TASK BRIEF
Print every line of the listing exactly, please.

DATA SHOWN
###
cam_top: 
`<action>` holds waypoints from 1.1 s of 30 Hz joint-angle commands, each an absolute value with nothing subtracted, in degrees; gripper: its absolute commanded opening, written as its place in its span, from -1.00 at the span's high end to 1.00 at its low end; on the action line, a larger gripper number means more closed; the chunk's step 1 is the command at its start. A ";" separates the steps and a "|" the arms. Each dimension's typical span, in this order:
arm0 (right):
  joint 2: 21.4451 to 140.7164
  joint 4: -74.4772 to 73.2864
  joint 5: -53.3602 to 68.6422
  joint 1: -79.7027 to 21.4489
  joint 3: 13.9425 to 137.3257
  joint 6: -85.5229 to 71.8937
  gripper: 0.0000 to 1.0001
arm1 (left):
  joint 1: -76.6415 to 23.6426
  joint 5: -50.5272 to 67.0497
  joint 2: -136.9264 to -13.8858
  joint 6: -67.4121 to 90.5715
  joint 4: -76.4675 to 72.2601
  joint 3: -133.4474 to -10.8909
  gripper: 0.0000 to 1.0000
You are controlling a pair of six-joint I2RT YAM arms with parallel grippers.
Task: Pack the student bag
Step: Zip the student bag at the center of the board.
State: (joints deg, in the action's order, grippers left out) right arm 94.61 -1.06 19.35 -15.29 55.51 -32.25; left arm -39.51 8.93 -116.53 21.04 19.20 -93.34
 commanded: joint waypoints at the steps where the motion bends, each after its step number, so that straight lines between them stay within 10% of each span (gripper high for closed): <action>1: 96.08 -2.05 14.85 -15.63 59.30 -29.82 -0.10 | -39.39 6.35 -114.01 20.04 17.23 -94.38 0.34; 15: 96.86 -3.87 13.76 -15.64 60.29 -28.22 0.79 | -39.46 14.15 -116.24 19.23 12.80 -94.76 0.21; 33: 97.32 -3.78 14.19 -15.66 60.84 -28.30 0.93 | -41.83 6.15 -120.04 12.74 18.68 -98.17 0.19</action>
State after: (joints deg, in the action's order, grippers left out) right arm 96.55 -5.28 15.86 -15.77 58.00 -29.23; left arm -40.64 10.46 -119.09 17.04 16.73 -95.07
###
TASK RESPONSE
cam_top: 
`<action>` holds waypoints from 1.1 s of 30 Hz joint-angle commands, each an absolute value with nothing subtracted, in degrees; gripper: its absolute commanded opening, written as its place in its span, from -1.00 at the span's high end to 1.00 at its low end; on the action line, a larger gripper number means more closed; the chunk's step 1 is the command at its start. A ";" separates the steps and a "|" the arms. Each dimension's typical span, in this order:
arm0 (right):
  joint 2: 21.4451 to 140.7164
  joint 4: -74.4772 to 73.2864
  joint 5: -53.3602 to 68.6422
  joint 1: -79.7027 to 21.4489
  joint 3: 13.9425 to 137.3257
  joint 6: -85.5229 to 71.8937
  gripper: 0.0000 to 1.0001
arm1 (left):
  joint 1: -76.6415 to 23.6426
  joint 5: -50.5272 to 67.0497
  joint 2: -136.9264 to -13.8858
  joint 6: -67.4121 to 90.5715
  joint 4: -76.4675 to 72.2601
  joint 3: -133.4474 to -10.8909
  gripper: 0.0000 to 1.0000
You are controlling a pair of six-joint I2RT YAM arms with parallel grippers.
Task: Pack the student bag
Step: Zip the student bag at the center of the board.
State: (joints deg, in the action's order, grippers left out) right arm 94.61 -1.06 19.35 -15.29 55.51 -32.25; left arm -39.51 8.93 -116.53 21.04 19.20 -93.34
 commanded: joint waypoints at the steps where the motion bends, each after its step number, so that straight lines between them stay within 10% of each span (gripper high for closed): <action>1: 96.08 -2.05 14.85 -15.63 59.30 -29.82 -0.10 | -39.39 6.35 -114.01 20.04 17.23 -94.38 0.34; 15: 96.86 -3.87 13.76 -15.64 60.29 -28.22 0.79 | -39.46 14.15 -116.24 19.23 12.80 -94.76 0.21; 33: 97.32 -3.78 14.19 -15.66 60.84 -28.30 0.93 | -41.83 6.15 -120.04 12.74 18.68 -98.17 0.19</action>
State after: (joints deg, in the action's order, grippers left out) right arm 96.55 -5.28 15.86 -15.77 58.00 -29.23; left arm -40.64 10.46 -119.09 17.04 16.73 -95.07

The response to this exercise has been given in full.